▸ Work instructions
Beginning at the line containing "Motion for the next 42", restate each line of the listing below word for word until the last one has been given.

===== Given information =====

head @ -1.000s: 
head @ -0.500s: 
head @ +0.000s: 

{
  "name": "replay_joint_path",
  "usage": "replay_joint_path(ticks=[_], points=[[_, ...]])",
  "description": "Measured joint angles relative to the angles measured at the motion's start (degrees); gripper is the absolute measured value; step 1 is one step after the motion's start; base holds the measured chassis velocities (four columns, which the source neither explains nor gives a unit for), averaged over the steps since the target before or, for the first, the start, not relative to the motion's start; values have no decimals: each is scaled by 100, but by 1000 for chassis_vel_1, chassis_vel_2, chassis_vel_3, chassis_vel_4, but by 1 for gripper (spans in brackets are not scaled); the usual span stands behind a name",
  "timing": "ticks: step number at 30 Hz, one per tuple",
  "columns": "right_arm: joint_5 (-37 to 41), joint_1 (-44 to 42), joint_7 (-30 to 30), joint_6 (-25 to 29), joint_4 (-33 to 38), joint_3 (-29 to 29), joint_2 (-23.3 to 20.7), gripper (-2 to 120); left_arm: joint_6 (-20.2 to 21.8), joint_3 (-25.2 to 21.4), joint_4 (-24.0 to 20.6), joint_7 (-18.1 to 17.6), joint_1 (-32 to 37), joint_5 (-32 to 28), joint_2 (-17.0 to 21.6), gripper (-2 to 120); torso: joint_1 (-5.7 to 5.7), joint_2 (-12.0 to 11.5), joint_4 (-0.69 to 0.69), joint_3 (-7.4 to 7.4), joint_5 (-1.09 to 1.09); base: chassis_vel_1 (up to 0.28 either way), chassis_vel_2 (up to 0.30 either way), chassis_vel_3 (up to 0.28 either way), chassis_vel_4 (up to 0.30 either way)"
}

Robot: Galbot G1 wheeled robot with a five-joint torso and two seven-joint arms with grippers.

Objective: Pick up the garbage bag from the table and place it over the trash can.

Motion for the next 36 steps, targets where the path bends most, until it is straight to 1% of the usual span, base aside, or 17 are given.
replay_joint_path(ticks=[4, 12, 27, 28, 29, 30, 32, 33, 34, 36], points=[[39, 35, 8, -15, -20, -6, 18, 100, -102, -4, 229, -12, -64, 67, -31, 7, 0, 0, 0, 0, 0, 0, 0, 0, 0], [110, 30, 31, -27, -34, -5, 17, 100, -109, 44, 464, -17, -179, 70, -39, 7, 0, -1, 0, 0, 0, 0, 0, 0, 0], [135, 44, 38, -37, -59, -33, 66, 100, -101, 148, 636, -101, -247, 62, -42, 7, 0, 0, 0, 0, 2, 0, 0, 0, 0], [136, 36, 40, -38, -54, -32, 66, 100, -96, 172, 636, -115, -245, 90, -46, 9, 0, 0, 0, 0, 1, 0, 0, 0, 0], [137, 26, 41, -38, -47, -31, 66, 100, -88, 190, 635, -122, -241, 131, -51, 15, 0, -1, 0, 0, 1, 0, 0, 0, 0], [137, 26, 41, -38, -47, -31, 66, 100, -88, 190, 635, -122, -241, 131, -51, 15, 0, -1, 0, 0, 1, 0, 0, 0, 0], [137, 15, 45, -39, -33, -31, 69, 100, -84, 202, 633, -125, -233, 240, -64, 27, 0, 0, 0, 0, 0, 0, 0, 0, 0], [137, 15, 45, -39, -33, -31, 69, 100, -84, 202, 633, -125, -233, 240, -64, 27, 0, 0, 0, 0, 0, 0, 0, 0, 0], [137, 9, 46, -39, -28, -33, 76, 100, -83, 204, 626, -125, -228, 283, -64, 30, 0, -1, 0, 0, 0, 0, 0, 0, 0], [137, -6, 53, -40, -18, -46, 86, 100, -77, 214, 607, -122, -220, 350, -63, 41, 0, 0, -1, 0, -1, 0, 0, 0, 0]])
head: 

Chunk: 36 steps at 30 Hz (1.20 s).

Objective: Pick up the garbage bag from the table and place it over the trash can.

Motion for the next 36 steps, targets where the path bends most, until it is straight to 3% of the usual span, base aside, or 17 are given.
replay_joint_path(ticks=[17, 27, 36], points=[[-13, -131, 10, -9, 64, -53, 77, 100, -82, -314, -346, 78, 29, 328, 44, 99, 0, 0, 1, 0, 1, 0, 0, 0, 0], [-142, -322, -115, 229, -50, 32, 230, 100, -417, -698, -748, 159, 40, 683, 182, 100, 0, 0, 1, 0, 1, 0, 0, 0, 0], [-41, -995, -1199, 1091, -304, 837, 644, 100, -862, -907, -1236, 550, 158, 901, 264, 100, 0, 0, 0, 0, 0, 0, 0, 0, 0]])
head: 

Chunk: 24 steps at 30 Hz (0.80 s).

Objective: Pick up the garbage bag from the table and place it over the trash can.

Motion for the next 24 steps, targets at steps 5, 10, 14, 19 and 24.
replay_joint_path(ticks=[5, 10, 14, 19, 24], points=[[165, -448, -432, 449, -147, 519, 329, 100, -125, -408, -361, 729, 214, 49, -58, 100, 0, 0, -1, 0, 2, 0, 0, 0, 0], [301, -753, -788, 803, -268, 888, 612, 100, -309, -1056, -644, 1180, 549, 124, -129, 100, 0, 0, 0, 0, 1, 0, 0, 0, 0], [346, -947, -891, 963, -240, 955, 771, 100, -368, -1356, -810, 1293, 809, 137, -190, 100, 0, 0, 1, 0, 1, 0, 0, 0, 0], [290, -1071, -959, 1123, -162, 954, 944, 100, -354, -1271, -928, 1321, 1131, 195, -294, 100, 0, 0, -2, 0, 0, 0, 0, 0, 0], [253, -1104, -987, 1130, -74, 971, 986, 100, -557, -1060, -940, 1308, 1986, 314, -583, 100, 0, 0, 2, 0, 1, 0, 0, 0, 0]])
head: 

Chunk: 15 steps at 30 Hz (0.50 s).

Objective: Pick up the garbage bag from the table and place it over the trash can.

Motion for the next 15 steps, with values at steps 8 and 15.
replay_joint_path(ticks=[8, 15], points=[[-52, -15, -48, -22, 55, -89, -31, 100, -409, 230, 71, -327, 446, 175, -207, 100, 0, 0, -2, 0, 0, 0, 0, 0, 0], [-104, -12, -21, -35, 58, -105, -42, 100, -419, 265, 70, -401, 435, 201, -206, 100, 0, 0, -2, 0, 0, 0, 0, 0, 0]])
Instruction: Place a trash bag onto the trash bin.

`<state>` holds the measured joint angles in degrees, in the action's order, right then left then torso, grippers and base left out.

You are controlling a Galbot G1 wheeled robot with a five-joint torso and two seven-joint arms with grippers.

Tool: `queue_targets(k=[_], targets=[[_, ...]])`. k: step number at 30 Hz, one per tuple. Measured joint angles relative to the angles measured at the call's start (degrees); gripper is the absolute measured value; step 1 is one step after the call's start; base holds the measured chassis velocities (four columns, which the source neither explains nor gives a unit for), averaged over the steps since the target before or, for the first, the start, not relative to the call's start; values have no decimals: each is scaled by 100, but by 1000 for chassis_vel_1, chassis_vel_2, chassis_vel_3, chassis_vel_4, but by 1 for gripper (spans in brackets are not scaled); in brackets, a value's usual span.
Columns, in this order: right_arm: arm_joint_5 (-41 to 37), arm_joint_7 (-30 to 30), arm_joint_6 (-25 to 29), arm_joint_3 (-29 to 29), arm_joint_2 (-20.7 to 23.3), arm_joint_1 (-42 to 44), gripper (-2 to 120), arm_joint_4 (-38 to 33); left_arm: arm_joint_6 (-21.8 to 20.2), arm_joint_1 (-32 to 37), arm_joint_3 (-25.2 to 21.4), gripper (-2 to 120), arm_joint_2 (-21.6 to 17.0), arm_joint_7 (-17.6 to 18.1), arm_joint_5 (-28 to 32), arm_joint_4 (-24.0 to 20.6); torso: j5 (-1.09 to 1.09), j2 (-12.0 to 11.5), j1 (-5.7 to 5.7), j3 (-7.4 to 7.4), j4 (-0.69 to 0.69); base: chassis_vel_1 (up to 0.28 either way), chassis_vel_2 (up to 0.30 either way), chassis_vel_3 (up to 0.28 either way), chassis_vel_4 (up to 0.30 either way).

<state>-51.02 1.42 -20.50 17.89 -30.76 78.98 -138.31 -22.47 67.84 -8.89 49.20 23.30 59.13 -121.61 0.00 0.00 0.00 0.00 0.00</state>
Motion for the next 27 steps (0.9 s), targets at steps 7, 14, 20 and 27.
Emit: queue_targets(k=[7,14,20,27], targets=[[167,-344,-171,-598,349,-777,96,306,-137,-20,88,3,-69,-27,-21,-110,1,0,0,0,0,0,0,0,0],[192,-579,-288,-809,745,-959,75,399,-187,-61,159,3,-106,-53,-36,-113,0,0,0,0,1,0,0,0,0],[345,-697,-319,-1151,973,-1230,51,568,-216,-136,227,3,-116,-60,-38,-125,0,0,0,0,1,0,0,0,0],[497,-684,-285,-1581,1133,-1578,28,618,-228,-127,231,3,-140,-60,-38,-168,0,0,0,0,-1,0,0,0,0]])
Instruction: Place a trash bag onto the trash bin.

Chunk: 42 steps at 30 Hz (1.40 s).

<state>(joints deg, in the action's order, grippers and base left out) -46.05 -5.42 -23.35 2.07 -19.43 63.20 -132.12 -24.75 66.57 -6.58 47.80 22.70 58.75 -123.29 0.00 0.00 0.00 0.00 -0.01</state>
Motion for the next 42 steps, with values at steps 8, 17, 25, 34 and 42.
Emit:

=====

▸ Written reply
Motion for the next 42 steps, with values at steps 8, 17, 25, 34 and 42.
Emit:

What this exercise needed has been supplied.